[Collected data entries]
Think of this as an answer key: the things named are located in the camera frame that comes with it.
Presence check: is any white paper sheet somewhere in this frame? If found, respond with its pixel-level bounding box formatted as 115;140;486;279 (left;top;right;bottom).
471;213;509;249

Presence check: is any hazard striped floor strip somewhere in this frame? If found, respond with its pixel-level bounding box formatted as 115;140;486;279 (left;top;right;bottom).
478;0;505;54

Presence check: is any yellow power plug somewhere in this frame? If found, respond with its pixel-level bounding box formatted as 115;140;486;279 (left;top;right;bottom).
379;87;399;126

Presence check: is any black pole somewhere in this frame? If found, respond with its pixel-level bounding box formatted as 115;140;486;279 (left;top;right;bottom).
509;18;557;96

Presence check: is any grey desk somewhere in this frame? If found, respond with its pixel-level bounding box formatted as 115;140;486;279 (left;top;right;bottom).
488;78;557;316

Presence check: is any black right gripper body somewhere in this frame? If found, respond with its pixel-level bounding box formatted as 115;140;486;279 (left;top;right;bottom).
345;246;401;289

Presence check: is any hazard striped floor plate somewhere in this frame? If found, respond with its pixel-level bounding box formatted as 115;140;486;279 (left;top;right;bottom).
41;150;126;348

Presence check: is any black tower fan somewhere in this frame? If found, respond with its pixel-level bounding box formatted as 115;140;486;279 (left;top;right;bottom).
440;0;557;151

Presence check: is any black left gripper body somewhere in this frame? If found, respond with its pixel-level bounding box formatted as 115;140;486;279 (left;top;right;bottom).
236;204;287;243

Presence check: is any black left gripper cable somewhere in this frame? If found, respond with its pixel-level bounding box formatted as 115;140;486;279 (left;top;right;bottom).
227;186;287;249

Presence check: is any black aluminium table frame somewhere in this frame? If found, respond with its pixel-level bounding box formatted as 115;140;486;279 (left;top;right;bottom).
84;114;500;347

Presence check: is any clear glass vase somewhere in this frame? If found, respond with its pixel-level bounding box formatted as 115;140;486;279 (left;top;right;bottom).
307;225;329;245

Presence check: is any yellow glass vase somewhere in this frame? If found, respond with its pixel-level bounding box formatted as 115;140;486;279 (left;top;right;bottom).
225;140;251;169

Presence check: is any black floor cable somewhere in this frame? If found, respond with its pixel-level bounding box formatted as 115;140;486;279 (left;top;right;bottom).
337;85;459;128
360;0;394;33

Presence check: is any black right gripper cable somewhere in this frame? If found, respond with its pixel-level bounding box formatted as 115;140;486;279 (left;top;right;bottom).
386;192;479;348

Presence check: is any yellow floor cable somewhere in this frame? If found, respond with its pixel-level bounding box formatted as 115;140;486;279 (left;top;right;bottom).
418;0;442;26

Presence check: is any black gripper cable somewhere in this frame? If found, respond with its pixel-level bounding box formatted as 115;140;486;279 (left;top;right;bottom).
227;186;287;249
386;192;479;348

**EXERCISE DETAILS**
Word for word, write out all the lines shown above.

**EXERCISE RESPONSE**
Think of this as an answer key: the things named are located in the camera frame that comes with it.
Presence check: is any white paper sheet somewhere in this frame? If found, respond with its pixel-level bounding box formatted as 115;140;486;279 (left;top;right;bottom).
471;213;509;249

Presence check: is any hazard striped floor strip somewhere in this frame? If found, respond with its pixel-level bounding box formatted as 115;140;486;279 (left;top;right;bottom).
478;0;505;54

Presence check: is any yellow power plug somewhere in this frame? If found, respond with its pixel-level bounding box formatted as 115;140;486;279 (left;top;right;bottom).
379;87;399;126

Presence check: is any black pole somewhere in this frame? If found, respond with its pixel-level bounding box formatted as 115;140;486;279 (left;top;right;bottom).
509;18;557;96

Presence check: is any grey desk somewhere in this frame? If found, respond with its pixel-level bounding box formatted as 115;140;486;279 (left;top;right;bottom).
488;78;557;316

Presence check: is any black right gripper body somewhere in this frame? If found, respond with its pixel-level bounding box formatted as 115;140;486;279 (left;top;right;bottom).
345;246;401;289

Presence check: is any hazard striped floor plate somewhere in this frame? If found, respond with its pixel-level bounding box formatted as 115;140;486;279 (left;top;right;bottom).
41;150;126;348

Presence check: is any black tower fan somewhere in this frame? If found, respond with its pixel-level bounding box formatted as 115;140;486;279 (left;top;right;bottom).
440;0;557;151

Presence check: is any black left gripper body somewhere in this frame? If found, respond with its pixel-level bounding box formatted as 115;140;486;279 (left;top;right;bottom).
236;204;287;243

Presence check: is any black left gripper cable somewhere in this frame? If found, respond with its pixel-level bounding box formatted as 115;140;486;279 (left;top;right;bottom).
227;186;287;249

Presence check: is any black aluminium table frame somewhere in this frame? If found, respond with its pixel-level bounding box formatted as 115;140;486;279 (left;top;right;bottom).
84;114;500;347

Presence check: is any clear glass vase somewhere in this frame? If found, respond with its pixel-level bounding box formatted as 115;140;486;279 (left;top;right;bottom).
307;225;329;245

Presence check: is any yellow glass vase somewhere in this frame? If found, respond with its pixel-level bounding box formatted as 115;140;486;279 (left;top;right;bottom).
225;140;251;169

Presence check: is any black floor cable somewhere in this frame? If found, respond with its pixel-level bounding box formatted as 115;140;486;279 (left;top;right;bottom).
337;85;459;128
360;0;394;33

Presence check: is any black right gripper cable somewhere in this frame? If found, respond with its pixel-level bounding box formatted as 115;140;486;279 (left;top;right;bottom).
386;192;479;348

Presence check: is any yellow floor cable somewhere in this frame? If found, respond with its pixel-level bounding box formatted as 115;140;486;279 (left;top;right;bottom).
418;0;442;26

Presence check: is any black gripper cable somewhere in this frame? If found, respond with its pixel-level bounding box formatted as 115;140;486;279 (left;top;right;bottom).
227;186;287;249
386;192;479;348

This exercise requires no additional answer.